A study by an assistant professor at The University of Texas at Arlington published in the Journal of Marketing shows that marketers of relatively high-priced products should consider keeping prices high, as many consumers associate high price with high quality.
Narayanan Janakiraman, UTA assistant professor of marketing in the College of Business, said these same consumers equate lower prices with lower quality.
"Why are we willing to pay much more for a six pack of craft beer, a locally produced bottle of wine or a regional brand item, often choosing them over national brands?" Janakiraman said. "It's because when people prefer to buy local, they more frequently base their decisions on price as a perception of quality."
The study suggests that marketers can use this understanding of local identity versus global identity to shape consumers' price perceptions and behavior. UTA and three other universities contributed to the study.
"Consumers tend to use price to judge a product's quality when their local identity is most important to them," Janakiraman said. "When promoting high-priced or branded products, marketers can situationally activate consumers' local identity. To accomplish this objective, businesses can encourage consumers to think locally or employ local cultural symbols in advertising and other promotional material."
Findings also suggest that discount stores, such as dollar stores, should discourage consumers from using the price of a product to infer its quality.
"Discount stores, therefore, would be better served by temporarily making consumers' global identity more prominent," Janakiraman said. "Cues in advertisements that focus on a product's global appeal would help achieve that goal."
Many companies find it difficult to set and increase prices in the digital marketplace because of the pricing transparency of the internet, consumers' deal-seeking attitudes and global product availability.
For their study, Janakiraman and his colleagues conducted in-depth interviews, two field studies and seven experiments, and reviewed secondary data. In their interviews with 15 senior-level managers from Fortune 500 companies, they found that while the executives considered local or global communities in their pricing decisions, none knew when such strategies were effective or why.
Through the field studies, experiments and secondary data, the researchers found that when consumers perceive greater variance among brands, it increases their reliance on price as a cue to judge quality.

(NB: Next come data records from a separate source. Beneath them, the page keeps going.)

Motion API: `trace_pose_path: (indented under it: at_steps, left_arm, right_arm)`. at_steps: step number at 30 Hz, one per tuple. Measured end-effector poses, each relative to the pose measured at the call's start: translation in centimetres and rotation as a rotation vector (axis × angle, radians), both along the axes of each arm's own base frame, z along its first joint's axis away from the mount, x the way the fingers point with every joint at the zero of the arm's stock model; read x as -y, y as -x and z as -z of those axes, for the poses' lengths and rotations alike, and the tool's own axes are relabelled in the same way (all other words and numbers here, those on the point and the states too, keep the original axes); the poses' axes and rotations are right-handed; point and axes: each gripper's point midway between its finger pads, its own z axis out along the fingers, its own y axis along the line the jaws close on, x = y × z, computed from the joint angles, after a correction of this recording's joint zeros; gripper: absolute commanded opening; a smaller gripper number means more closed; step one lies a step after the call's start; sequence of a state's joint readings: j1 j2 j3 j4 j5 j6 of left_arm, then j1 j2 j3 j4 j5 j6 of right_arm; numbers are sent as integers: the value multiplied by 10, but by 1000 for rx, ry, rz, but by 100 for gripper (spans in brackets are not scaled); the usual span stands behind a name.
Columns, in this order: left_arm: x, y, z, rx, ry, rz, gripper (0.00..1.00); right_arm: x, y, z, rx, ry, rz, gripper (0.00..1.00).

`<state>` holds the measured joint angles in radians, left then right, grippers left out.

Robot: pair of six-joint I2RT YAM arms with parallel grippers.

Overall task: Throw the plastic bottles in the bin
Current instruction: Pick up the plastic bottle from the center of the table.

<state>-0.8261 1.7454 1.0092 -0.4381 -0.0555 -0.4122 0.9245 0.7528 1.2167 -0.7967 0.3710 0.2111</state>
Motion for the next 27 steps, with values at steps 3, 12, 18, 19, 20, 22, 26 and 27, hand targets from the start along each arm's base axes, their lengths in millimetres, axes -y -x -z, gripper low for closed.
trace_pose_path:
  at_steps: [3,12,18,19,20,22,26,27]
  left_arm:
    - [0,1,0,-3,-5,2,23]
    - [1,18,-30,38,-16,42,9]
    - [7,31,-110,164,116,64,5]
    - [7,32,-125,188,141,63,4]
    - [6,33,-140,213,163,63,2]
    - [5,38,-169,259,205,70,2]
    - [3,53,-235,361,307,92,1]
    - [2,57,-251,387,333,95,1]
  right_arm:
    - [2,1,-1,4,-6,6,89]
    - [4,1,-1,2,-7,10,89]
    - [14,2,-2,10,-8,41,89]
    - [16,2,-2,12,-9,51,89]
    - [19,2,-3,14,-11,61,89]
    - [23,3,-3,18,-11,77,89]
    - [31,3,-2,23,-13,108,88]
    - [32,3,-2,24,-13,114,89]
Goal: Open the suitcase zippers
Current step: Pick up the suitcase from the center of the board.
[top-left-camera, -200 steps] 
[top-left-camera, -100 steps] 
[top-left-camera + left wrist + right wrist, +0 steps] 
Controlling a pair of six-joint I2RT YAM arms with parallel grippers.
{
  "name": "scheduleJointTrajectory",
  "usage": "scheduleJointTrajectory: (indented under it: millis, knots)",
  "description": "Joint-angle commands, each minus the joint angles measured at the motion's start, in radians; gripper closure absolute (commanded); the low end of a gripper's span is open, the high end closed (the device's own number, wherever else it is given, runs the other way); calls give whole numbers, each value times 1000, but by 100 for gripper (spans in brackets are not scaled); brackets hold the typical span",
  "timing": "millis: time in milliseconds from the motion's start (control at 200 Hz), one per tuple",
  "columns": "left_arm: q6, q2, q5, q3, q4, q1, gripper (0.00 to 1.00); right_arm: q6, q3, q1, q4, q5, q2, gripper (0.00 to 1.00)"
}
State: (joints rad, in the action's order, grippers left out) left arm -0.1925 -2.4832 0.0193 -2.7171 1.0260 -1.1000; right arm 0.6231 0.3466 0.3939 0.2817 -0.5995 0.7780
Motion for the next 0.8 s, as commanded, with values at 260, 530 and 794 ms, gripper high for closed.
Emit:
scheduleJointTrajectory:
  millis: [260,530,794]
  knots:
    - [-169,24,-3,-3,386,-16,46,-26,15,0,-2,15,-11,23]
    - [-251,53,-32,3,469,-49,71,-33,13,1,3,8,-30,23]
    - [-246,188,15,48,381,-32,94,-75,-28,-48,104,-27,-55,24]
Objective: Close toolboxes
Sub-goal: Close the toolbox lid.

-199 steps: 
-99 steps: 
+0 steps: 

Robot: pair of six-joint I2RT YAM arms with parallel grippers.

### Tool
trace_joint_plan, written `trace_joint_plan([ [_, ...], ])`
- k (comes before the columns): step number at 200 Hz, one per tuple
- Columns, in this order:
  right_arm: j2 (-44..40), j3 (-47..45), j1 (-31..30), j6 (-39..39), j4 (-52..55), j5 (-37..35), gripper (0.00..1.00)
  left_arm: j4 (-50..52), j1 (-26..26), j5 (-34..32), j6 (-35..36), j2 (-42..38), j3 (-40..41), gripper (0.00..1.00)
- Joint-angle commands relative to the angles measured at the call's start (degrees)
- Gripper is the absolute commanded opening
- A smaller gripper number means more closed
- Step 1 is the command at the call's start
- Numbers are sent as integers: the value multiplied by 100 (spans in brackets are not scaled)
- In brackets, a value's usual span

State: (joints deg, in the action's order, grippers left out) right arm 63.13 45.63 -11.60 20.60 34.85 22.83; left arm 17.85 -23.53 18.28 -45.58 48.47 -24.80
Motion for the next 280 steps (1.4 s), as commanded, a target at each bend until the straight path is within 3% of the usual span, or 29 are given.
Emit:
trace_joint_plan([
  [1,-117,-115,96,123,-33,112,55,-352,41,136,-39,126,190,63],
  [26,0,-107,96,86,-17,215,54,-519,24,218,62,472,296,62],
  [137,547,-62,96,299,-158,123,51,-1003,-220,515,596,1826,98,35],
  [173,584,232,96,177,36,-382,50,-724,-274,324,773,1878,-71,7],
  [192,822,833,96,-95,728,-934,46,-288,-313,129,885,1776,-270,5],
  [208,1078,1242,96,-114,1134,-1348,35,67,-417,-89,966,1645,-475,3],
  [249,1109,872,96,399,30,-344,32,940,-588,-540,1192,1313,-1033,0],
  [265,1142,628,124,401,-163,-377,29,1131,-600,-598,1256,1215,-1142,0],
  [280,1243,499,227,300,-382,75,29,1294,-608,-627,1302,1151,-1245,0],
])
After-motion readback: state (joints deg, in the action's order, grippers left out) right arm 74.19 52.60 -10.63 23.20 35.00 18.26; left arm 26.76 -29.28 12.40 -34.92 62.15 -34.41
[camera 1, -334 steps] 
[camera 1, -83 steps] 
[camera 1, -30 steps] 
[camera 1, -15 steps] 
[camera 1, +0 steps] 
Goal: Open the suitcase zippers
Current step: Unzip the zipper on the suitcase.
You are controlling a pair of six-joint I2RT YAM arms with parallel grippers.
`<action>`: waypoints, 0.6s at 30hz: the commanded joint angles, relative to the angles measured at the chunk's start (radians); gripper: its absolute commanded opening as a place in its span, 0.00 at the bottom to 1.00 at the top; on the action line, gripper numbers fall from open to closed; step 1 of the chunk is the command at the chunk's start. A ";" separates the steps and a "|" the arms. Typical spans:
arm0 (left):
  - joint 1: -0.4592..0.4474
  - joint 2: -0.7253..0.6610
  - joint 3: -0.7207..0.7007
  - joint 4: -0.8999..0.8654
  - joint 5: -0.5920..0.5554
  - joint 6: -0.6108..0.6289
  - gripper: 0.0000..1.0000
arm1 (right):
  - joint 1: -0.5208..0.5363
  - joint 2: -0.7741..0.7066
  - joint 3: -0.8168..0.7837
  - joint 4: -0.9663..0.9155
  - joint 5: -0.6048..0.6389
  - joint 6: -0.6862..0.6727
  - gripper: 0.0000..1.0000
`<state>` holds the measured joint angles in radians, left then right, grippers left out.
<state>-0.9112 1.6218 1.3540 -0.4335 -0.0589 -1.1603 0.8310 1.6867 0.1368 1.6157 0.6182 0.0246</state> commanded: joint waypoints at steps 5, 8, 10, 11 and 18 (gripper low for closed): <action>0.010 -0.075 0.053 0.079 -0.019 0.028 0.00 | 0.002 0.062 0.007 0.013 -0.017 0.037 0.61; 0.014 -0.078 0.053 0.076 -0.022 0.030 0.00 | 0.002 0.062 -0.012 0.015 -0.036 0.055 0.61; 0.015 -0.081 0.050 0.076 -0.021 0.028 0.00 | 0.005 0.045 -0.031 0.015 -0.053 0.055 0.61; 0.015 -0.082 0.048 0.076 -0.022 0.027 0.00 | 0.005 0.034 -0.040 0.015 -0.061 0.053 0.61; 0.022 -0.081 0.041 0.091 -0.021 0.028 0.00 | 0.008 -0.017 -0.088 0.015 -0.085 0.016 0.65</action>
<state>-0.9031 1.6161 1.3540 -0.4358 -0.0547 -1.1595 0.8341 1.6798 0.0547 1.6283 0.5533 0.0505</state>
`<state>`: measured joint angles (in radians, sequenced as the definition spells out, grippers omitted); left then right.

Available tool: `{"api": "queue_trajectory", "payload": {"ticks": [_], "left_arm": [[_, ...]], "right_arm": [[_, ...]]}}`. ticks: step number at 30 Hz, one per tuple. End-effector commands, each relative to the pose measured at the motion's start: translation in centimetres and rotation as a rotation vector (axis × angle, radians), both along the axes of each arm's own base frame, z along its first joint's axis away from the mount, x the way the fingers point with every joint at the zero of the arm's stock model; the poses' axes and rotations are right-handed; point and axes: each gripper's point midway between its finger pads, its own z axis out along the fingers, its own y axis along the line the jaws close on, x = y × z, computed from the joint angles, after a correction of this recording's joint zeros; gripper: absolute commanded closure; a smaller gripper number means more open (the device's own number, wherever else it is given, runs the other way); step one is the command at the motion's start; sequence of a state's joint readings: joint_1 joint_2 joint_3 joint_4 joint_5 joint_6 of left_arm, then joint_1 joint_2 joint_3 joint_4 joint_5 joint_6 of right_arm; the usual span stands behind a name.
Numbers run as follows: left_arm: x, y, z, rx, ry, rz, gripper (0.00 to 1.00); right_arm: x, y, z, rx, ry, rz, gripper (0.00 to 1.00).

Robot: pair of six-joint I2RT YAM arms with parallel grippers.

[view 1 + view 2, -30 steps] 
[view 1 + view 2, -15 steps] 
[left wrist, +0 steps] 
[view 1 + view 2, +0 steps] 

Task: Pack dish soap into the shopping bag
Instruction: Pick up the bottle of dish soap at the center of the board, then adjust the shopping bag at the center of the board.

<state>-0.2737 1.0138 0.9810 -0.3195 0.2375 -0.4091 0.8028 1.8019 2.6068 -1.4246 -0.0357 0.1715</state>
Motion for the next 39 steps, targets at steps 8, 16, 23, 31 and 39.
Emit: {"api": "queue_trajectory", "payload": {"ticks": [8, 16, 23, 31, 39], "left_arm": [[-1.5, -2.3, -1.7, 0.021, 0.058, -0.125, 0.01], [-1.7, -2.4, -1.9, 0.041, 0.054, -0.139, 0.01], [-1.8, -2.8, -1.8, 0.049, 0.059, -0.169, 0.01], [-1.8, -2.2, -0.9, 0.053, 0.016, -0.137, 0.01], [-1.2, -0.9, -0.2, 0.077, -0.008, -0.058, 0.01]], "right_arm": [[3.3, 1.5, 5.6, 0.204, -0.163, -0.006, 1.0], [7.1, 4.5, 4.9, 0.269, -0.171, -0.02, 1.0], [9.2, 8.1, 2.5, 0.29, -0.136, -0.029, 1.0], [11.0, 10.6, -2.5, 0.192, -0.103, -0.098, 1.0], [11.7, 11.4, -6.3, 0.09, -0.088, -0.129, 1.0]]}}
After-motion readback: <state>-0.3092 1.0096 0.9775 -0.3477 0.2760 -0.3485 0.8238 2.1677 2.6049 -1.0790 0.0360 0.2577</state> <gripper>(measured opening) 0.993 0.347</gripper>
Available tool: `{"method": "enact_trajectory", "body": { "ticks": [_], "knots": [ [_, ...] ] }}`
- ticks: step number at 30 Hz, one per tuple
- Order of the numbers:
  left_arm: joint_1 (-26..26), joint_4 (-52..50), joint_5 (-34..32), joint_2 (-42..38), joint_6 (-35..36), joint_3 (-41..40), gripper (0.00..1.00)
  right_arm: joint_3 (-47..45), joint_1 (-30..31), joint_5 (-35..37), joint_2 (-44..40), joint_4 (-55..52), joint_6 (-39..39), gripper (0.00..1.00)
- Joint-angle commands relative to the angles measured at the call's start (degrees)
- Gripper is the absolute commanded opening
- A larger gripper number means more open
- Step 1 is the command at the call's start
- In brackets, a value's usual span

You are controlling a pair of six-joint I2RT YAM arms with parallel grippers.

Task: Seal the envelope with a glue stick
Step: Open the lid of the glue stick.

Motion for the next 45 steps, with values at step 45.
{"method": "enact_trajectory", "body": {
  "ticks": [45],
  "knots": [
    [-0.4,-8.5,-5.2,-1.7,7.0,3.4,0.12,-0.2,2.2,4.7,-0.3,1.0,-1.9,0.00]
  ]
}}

Past research has found that consumers from more globalized countries and communities, such as the United States and its larger cities, often have a stronger global mindset because they interact with many types of people and cultures and hear news from abroad. In contrast, those living in smaller population areas or from isolated or insular nations often have a stronger local identity because they have less access to other cultures.
This paper provides useful guidelines for firms to adapt strategies for different regions and address whether companies should be more locally or globally oriented.
"For products to be marketed to the places where people tend to have a more local identity, such as rural areas, local flavors and ingredients can be used in the products," Janakiraman and his co-authors wrote. "As these consumers are more likely to make price-quality associations, marketers may not need to allocate much ad budget to convince them about price-quality associations."
The opposite is true as well, according to the authors, indicating that in more metropolitan areas, consumers most often don't have an established connection between price and quality. For marketers, this means that putting additional effort into differentiating their brand will help consumers associate a higher price with higher quality.
Elten Briggs, chair of the Department of Marketing, said Janakiraman's research is an outstanding asset for companies to embrace.
"The Journal of Marketing is the top research outlet in our field," Briggs said. "The study will contribute greatly to managers' understanding of consumer price perceptions."